The influence of the terrain, especially its beauty, is clear: while a few descriptions of colorful Iraqi skies creep into the literature, it was mostly an ugly urban war fought along the New York State Thruway, rest stop to rest stop. “Afghanistan always had that Vietnam vibe to it,” Maurer said, “because you can go get lost in Afghanistan, you can be on some hill on some outpost. In Iraq you were never that far out.”
And for that very reason the terrain was always more than beautiful. You can see that in a film like Restrepo – and even more clearly in Koregal (above) – but according to Castner you can also see it in John Renehan’s forthcoming novel, The Valley. And here too Vietnam continues to haunt the imaginative landscape:
The landscape acts as an omnipresent consciousness, an apparition always in the corner of [Lieutenant] Black’s eye, and Renehan attaches to it layers of reverence and dread and unknowable quasi-mysticism; the valley is capable of anything. This infection spreads slowly for the reader, and Renehan says his writing process followed a similar path. “I more or less thought I was setting out to write a mystery story that happened to be set in a war. But as I started writing it I realized it was growing into something different in my mind, and it changed on paper too.” A detective story becomes a heroin- and concussion-fueled dreamscape that crosses genres. “Going After Cacciato gave me comfort in writing the parts of The Valley that become almost surreal,” Renehan said. “It reassured me that this sort of thing is okay, because it’s a war novel, right?”

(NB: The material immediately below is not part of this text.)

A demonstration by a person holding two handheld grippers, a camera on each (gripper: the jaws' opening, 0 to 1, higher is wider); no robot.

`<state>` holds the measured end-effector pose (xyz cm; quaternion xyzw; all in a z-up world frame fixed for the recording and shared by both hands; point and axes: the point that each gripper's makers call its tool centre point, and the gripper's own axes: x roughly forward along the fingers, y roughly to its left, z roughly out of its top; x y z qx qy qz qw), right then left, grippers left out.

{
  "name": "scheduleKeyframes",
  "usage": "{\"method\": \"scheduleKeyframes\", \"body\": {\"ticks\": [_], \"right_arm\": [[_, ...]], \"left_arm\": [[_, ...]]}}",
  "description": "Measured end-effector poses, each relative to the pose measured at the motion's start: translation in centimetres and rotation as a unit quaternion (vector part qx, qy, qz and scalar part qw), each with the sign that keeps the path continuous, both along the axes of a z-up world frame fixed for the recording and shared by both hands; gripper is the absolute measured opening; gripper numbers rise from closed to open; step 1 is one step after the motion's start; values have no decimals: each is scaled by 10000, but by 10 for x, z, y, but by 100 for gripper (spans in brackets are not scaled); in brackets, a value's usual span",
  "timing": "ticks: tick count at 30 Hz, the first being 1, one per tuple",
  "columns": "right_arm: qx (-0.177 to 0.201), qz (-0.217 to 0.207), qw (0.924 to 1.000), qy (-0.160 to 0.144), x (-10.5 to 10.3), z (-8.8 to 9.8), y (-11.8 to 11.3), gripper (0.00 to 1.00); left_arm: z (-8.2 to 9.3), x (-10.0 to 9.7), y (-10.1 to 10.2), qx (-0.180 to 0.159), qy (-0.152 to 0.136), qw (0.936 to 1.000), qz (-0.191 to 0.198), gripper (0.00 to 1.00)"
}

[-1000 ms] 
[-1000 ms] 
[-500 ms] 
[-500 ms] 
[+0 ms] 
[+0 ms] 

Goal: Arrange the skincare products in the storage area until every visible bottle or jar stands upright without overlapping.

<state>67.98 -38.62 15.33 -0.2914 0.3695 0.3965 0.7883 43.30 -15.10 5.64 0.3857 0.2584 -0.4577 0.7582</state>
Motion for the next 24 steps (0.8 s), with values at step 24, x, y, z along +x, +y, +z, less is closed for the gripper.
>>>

What I need to think more about – the process I started in ‘Gabriel’s Map’ and continued in ‘The Natures of War’ – is how, despite Castner’s title, the stage is always part of the play. And novels and poems will continue to help me do so.
POSTSCRIPT Just after I finished drafting this post, I stumbled across ‘s Peter Molin‘s excellent blog: Time Now: the Iraq and Afghan wars in art, film and literature which also discusses the three reviews I list here. Peter is a US Army officer who served in Afghanistan in 2008-9, and his posts are rich in ideas, insights and resources: well worth bookmarking.